Exercise details
Every line of the listing is returned unchanged, and every picture is dropped.

Supplied information
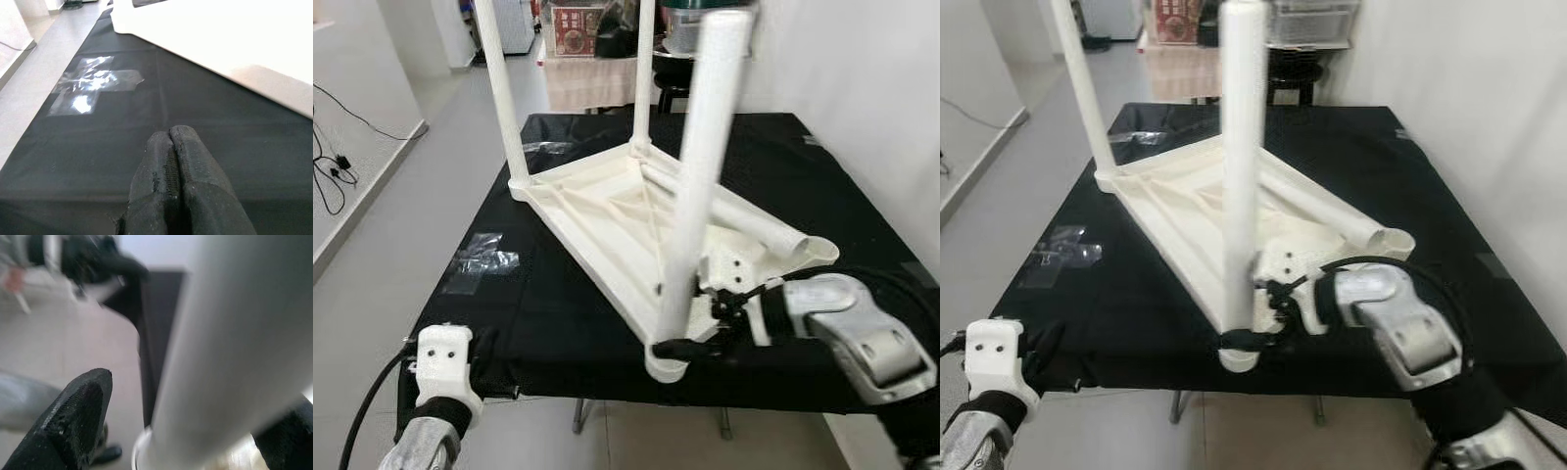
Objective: Building children table
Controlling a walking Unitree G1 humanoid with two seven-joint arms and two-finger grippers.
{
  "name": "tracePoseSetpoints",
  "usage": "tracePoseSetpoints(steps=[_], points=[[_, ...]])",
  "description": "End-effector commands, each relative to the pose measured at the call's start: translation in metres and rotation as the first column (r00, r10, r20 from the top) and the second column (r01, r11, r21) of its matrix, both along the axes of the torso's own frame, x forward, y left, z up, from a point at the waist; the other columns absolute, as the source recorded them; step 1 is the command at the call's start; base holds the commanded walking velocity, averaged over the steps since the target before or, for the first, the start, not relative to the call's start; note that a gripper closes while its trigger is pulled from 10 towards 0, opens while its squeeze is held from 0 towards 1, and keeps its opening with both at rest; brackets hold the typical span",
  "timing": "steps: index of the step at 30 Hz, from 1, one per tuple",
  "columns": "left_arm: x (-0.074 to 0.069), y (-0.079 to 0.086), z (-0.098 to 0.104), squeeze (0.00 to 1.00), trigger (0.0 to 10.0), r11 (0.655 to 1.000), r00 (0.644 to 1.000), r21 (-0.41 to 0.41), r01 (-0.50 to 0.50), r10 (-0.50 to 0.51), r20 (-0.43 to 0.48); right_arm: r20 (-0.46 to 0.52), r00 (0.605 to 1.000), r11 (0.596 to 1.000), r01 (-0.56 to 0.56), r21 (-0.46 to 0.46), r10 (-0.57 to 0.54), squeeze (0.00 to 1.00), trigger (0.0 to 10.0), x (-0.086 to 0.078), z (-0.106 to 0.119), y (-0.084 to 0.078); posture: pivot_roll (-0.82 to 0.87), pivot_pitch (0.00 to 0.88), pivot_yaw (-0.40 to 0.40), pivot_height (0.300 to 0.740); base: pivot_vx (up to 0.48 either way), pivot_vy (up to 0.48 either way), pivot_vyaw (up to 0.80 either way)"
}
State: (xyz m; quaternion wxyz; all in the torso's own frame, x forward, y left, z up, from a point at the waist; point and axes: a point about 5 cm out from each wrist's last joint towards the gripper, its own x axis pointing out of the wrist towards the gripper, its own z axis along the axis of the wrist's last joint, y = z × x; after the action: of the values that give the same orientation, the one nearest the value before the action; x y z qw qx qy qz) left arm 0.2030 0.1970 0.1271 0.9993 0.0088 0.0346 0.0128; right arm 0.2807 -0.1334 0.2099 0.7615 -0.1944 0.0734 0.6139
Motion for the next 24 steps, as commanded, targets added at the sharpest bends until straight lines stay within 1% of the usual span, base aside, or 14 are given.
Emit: tracePoseSetpoints(steps=[1,2,4,5,6,7,8,10,13,16,17,18,20,24], points=[[-0.001,0.002,-0.001,0.00,10.0,1.000,1.000,0.019,0.003,-0.003,-0.006,0.044,0.999,0.999,-0.018,0.035,0.017,0.00,10.0,0.002,0.007,0.010,0.04,0.051,-0.011,0.740,0.000,0.000,0.00],[-0.001,0.001,0.000,0.00,10.0,1.000,1.000,0.020,0.006,-0.006,-0.004,0.089,0.996,0.997,0.024,0.073,-0.030,0.00,10.0,0.013,0.004,0.031,0.05,0.049,-0.009,0.740,0.000,0.000,0.00],[-0.001,0.001,0.000,0.00,10.0,1.000,1.000,0.020,0.006,-0.006,-0.004,0.089,0.996,0.997,0.024,0.073,-0.030,0.00,10.0,0.013,0.004,0.031,0.05,0.049,-0.009,0.740,0.000,0.000,0.00],[0.000,0.001,0.000,0.00,10.0,1.000,1.000,0.022,0.008,-0.008,-0.002,0.123,0.990,0.994,0.053,0.094,-0.064,0.00,10.0,0.021,0.002,0.047,0.05,0.049,-0.009,0.740,0.000,0.000,0.00],[0.000,0.001,0.000,0.00,10.0,1.000,1.000,0.022,0.008,-0.008,-0.002,0.123,0.990,0.994,0.053,0.094,-0.064,0.00,10.0,0.021,0.002,0.047,0.05,0.049,-0.009,0.740,0.000,0.000,0.00],[0.001,-0.001,0.002,0.00,10.0,1.000,1.000,0.028,0.014,-0.015,0.004,0.172,0.977,0.980,0.099,0.173,-0.129,0.00,10.0,0.036,0.003,0.091,0.05,0.045,-0.011,0.740,0.000,0.000,0.00],[0.001,-0.001,0.002,0.00,10.0,1.000,1.000,0.028,0.014,-0.015,0.004,0.172,0.977,0.980,0.099,0.173,-0.129,0.00,10.0,0.036,0.003,0.091,0.05,0.045,-0.011,0.740,0.000,0.000,0.00],[0.003,-0.003,0.004,0.00,10.0,0.999,1.000,0.031,0.027,-0.028,0.012,0.200,0.966,0.968,0.116,0.225,-0.163,0.00,10.0,0.044,0.009,0.127,0.06,0.044,-0.016,0.740,0.000,0.000,0.00],[0.003,-0.005,0.005,0.00,10.0,0.999,0.999,0.033,0.040,-0.040,0.016,0.214,0.960,0.962,0.125,0.242,-0.178,0.00,10.0,0.047,0.014,0.139,0.07,0.042,-0.018,0.740,0.000,0.000,0.00],[0.003,-0.011,0.008,0.00,10.0,0.996,0.996,0.033,0.085,-0.086,0.030,0.226,0.949,0.944,0.146,0.294,-0.218,0.00,10.0,0.050,0.025,0.168,0.07,0.039,-0.025,0.740,0.000,0.000,0.00],[0.003,-0.011,0.008,0.00,10.0,0.996,0.996,0.033,0.085,-0.086,0.030,0.226,0.949,0.944,0.146,0.294,-0.218,0.00,10.0,0.050,0.025,0.168,0.07,0.039,-0.025,0.740,0.000,0.000,0.00],[0.003,-0.015,0.011,0.00,10.0,0.992,0.992,0.037,0.118,-0.119,0.039,0.223,0.952,0.937,0.133,0.323,-0.212,0.00,10.0,0.047,0.032,0.188,0.08,0.038,-0.030,0.740,0.000,0.000,0.00],[0.004,-0.017,0.012,0.00,10.0,0.991,0.991,0.046,0.125,-0.127,0.044,0.201,0.965,0.933,0.091,0.347,-0.169,0.00,10.0,0.039,0.034,0.199,0.08,0.039,-0.035,0.740,0.000,0.000,0.00],[0.003,-0.017,0.012,0.00,10.0,0.991,0.991,0.049,0.123,-0.125,0.046,0.178,0.973,0.930,0.072,0.360,-0.144,0.00,10.0,0.034,0.033,0.202,0.08,0.040,-0.037,0.740,0.000,0.000,0.00]])
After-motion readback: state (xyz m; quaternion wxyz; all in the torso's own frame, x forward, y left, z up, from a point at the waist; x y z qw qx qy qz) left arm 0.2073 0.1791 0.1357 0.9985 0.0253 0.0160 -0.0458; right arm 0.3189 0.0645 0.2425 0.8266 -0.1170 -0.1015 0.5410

Exercise solution
Objective: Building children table
Controlling a walking Unitree G1 humanoid with two seven-joint arms and two-finger grippers.
{
  "name": "tracePoseSetpoints",
  "usage": "tracePoseSetpoints(steps=[_], points=[[_, ...]])",
  "description": "End-effector commands, each relative to the pose measured at the call's start: translation in metres and rotation as the first column (r00, r10, r20 from the top) and the second column (r01, r11, r21) of its matrix, both along the axes of the torso's own frame, x forward, y left, z up, from a point at the waist; the other columns absolute, as the source recorded them; step 1 is the command at the call's start; base holds the commanded walking velocity, averaged over the steps since the target before or, for the first, the start, not relative to the call's start; note that a gripper closes while its trigger is pulled from 10 towards 0, opens while its squeeze is held from 0 towards 1, and keeps its opening with both at rest; brackets hold the typical span",
  "timing": "steps: index of the step at 30 Hz, from 1, one per tuple",
  "columns": "left_arm: x (-0.074 to 0.069), y (-0.079 to 0.086), z (-0.098 to 0.104), squeeze (0.00 to 1.00), trigger (0.0 to 10.0), r11 (0.655 to 1.000), r00 (0.644 to 1.000), r21 (-0.41 to 0.41), r01 (-0.50 to 0.50), r10 (-0.50 to 0.51), r20 (-0.43 to 0.48); right_arm: r20 (-0.46 to 0.52), r00 (0.605 to 1.000), r11 (0.596 to 1.000), r01 (-0.56 to 0.56), r21 (-0.46 to 0.46), r10 (-0.57 to 0.54), squeeze (0.00 to 1.00), trigger (0.0 to 10.0), x (-0.086 to 0.078), z (-0.106 to 0.119), y (-0.084 to 0.078); posture: pivot_roll (-0.82 to 0.87), pivot_pitch (0.00 to 0.88), pivot_yaw (-0.40 to 0.40), pivot_height (0.300 to 0.740); base: pivot_vx (up to 0.48 either way), pivot_vy (up to 0.48 either way), pivot_vyaw (up to 0.80 either way)"
}
State: (xyz m; quaternion wxyz; all in the torso's own frame, x forward, y left, z up, from a point at the waist; point and axes: a point about 5 cm out from each wrist's last joint towards the gripper, its own x axis pointing out of the wrist towards the gripper, its own z axis along the axis of the wrist's last joint, y = z × x; after the action: of the values that give the same orientation, the one nearest the value before the action; x y z qw qx qy qz) left arm 0.2030 0.1970 0.1271 0.9993 0.0088 0.0346 0.0128; right arm 0.2807 -0.1334 0.2099 0.7615 -0.1944 0.0734 0.6139
Motion for the next 24 steps, as commanded, targets added at the sharpest bends until straight lines stay within 1% of the usual span, base aside, or 14 are given.
Emit: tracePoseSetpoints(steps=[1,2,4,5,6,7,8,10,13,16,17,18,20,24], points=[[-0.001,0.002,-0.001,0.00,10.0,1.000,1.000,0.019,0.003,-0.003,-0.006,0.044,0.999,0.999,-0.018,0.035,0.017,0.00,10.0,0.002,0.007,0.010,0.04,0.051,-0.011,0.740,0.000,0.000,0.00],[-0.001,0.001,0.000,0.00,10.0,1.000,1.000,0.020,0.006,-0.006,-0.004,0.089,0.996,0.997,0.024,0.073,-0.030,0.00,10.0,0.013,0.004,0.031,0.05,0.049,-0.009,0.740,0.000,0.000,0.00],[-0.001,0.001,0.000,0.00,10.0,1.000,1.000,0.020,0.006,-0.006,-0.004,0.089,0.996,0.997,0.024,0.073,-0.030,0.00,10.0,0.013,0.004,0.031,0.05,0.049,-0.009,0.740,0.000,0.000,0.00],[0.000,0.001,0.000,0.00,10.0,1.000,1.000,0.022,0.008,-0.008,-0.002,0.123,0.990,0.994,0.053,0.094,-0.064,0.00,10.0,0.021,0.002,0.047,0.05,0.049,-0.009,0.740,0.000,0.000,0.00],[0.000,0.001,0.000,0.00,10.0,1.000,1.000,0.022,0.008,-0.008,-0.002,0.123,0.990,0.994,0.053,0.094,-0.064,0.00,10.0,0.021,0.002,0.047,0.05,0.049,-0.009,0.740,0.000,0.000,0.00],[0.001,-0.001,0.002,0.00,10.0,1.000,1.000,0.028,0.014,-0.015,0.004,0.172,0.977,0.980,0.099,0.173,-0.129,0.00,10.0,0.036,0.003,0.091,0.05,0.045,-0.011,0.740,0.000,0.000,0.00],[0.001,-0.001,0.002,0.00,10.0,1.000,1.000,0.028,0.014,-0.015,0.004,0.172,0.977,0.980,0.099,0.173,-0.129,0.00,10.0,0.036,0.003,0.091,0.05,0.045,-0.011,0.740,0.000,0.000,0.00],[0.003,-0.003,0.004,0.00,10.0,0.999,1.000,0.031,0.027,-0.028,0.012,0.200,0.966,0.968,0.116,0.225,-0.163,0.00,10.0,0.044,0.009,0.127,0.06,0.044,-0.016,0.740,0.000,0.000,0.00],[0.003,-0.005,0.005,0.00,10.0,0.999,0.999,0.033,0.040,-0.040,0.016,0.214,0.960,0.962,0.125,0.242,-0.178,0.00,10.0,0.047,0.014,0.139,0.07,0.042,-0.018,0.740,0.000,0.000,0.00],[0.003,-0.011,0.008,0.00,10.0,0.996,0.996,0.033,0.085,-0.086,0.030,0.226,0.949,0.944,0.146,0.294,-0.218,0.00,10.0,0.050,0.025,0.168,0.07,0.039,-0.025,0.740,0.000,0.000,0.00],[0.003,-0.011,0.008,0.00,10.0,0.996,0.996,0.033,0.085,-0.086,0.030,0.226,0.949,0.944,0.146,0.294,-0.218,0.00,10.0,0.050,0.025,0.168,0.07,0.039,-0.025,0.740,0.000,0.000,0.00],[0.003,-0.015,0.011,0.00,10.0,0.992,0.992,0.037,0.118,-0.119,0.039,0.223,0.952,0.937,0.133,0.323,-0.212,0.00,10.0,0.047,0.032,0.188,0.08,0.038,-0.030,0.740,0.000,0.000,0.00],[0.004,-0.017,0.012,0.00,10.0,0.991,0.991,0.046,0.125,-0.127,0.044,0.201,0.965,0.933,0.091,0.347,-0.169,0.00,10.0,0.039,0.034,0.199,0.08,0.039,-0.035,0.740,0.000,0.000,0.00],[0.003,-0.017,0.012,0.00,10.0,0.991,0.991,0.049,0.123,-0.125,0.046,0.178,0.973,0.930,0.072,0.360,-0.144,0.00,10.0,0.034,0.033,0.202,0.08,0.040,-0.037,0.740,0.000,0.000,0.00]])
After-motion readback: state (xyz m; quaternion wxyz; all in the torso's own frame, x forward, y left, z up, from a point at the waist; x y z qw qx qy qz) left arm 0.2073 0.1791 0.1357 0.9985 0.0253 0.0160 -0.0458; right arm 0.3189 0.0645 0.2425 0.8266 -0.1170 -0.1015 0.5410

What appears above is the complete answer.